Germán Cornejo partage l’affiche avec l’électrisante Gisela Galeassi, qui est également son assistante chorégraphe. L’excellence de ce duo est renforcée par des parcours artistiques qui attestent de leur ancrage dans le monde de la danse contemporaine. Le public averti n’a pas oublié que Gisela Galeassi a fait partie de la distribution de Milonga, une superbe création dirigée et chorégraphiée par Sidi Larbi Cherkaoui. Leur parcours témoigne d’une double exigence : Germán Cornejo a été formé au Gatell Conservatory dès l’enfance, tandis que Gisela Galeassi, danseuse classique avant de se consacrer au tango, fut nommée ambassadrice culturelle de Buenos Aires. Cette double culture nourrit une approche où la rigueur technique dialogue avec l’expressivité.

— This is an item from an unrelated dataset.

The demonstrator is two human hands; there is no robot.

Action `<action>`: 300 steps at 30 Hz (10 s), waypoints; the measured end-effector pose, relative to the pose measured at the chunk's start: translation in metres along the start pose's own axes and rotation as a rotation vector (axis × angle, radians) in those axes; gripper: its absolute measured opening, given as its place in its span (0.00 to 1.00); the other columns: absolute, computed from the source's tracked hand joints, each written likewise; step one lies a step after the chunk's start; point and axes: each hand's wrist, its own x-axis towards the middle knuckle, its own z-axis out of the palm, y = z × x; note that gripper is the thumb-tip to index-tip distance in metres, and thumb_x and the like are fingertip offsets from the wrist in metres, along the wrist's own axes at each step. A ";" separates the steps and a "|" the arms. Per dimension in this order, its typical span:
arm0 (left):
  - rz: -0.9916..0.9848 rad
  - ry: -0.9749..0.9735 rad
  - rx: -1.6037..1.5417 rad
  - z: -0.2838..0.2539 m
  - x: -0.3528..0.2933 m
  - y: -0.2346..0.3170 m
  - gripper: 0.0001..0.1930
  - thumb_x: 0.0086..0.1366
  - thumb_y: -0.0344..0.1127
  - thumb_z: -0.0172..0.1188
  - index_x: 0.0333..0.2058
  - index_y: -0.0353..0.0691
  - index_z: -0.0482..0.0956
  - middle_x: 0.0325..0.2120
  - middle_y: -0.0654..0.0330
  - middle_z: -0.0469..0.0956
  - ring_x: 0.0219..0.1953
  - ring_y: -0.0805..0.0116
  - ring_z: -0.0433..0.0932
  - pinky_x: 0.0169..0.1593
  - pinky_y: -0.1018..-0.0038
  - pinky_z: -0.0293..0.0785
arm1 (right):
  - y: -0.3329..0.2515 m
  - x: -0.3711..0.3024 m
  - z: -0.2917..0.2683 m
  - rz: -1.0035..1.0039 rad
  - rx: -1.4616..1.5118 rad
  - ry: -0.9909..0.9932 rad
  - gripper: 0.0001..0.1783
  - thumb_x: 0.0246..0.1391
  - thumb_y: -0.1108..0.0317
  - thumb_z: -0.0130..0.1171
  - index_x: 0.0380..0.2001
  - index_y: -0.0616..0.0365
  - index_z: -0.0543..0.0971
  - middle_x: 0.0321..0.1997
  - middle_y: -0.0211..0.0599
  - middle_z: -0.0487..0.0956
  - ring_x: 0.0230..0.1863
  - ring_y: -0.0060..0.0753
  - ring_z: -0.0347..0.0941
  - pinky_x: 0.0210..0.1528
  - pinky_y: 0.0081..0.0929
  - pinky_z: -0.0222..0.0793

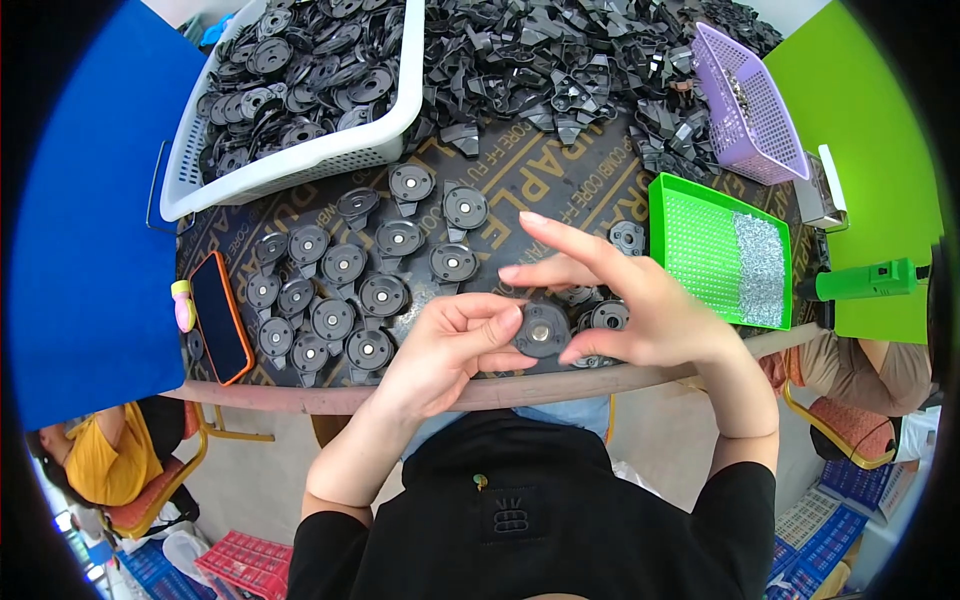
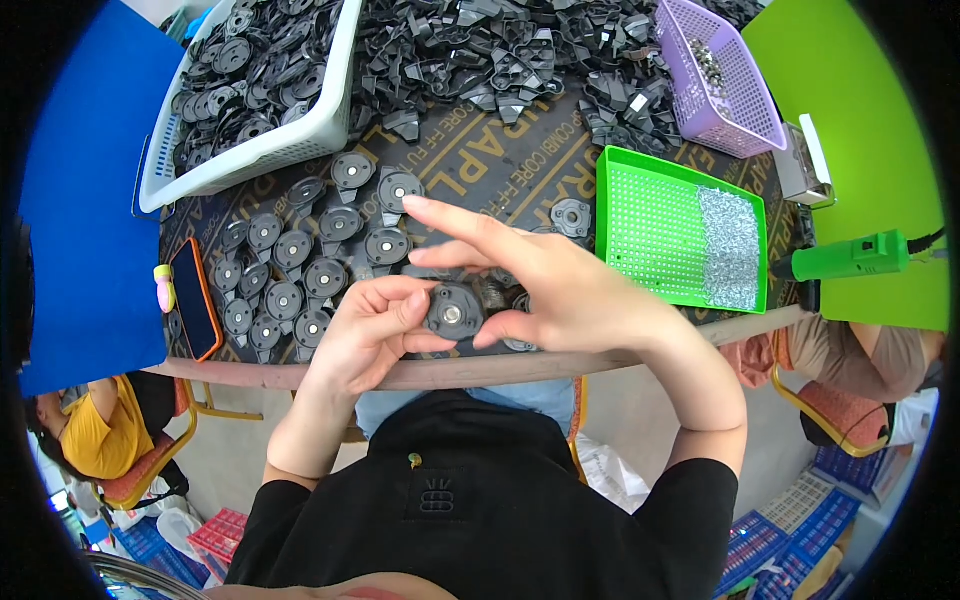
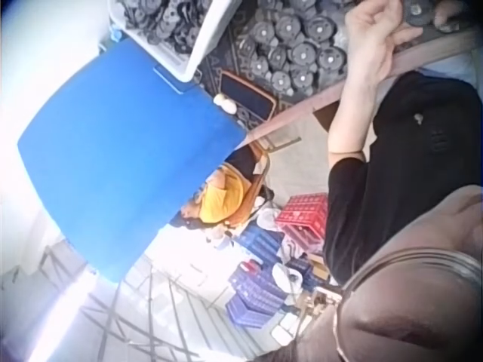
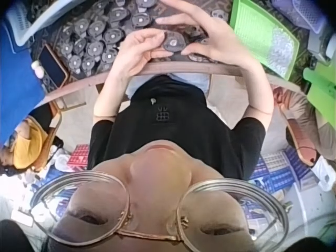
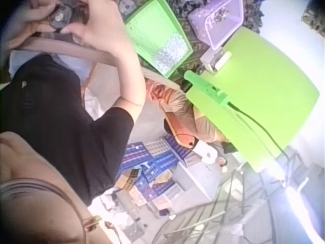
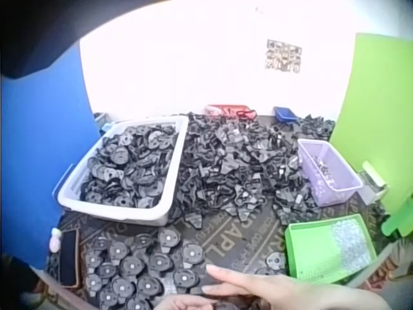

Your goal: The person inserts small metal pins into black circular plastic components by hand at a factory workbench.

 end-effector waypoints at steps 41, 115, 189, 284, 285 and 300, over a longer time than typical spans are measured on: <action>0.051 0.036 -0.124 0.022 -0.004 0.005 0.17 0.70 0.36 0.47 0.51 0.29 0.69 0.45 0.53 0.76 0.46 0.63 0.78 0.49 0.69 0.77 | 0.032 -0.023 0.047 -0.203 -0.141 0.669 0.12 0.39 0.79 0.65 0.31 0.59 0.80 0.39 0.35 0.80 0.43 0.37 0.72 0.47 0.31 0.66; 0.038 0.182 -0.141 0.039 0.003 0.012 0.11 0.68 0.38 0.52 0.41 0.37 0.72 0.36 0.62 0.78 0.39 0.71 0.80 0.47 0.73 0.77 | 0.022 -0.018 0.018 -0.404 -0.877 0.456 0.11 0.36 0.71 0.62 0.29 0.55 0.79 0.41 0.35 0.76 0.32 0.34 0.71 0.34 0.30 0.62; 0.101 0.068 -0.160 0.027 -0.007 -0.002 0.08 0.71 0.34 0.44 0.42 0.37 0.66 0.39 0.60 0.73 0.46 0.66 0.77 0.52 0.64 0.76 | 0.010 -0.020 0.026 -0.245 -0.540 0.361 0.22 0.37 0.84 0.59 0.41 0.59 0.81 0.36 0.37 0.75 0.36 0.36 0.71 0.34 0.27 0.69; 0.038 0.037 -0.030 0.034 0.006 -0.004 0.18 0.63 0.22 0.53 0.53 0.34 0.69 0.40 0.59 0.77 0.46 0.72 0.76 0.48 0.71 0.78 | 0.167 -0.038 -0.306 0.527 -0.784 0.752 0.19 0.44 0.75 0.59 0.44 0.58 0.80 0.27 0.34 0.81 0.24 0.22 0.75 0.25 0.20 0.70; 0.028 0.044 -0.044 0.032 0.005 -0.004 0.19 0.63 0.22 0.53 0.53 0.34 0.68 0.40 0.58 0.78 0.46 0.71 0.77 0.48 0.72 0.78 | 0.162 -0.039 -0.305 0.547 -0.731 0.765 0.19 0.45 0.77 0.58 0.43 0.59 0.79 0.26 0.33 0.80 0.24 0.21 0.75 0.25 0.19 0.70; 0.089 0.128 -0.107 0.031 0.006 0.000 0.18 0.68 0.29 0.49 0.55 0.30 0.67 0.44 0.52 0.77 0.46 0.61 0.79 0.49 0.68 0.78 | 0.020 -0.003 -0.122 -0.060 -0.466 0.765 0.09 0.42 0.75 0.67 0.30 0.55 0.80 0.28 0.27 0.79 0.31 0.18 0.75 0.34 0.16 0.69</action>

La dimension musicale élève « Tango After Dark » au statut d’œuvre artistique majeure. La performance chorégraphique est tissée autour des compositions emblématiques du légendaire Astor Piazzolla, le compositeur qui a révolutionné le genre en créant le nuevo tango. Cette musique, intrinsèquement plus dramatique et rythmiquement plus complexe que le tango classique, confère à la danse un élan et une énergie accrus. Le choix d’un orchestre live de sept musiciens, dirigé par Ovidio Velazquez, garantit une expérience immersive d’une grande richesse sonore. Le plateau est complété par deux des meilleurs chanteurs d’Argentine. Leurs voix puissantes servent de fil conducteur émotionnel, créant un contrepoint à l’implacable précision technique des danseurs. Du 16 au 18 octobre 2025, avec Germán Cornejo et sa troupe, l’espace de trois soirées, la salle Pleyel devient la capitale du Tango.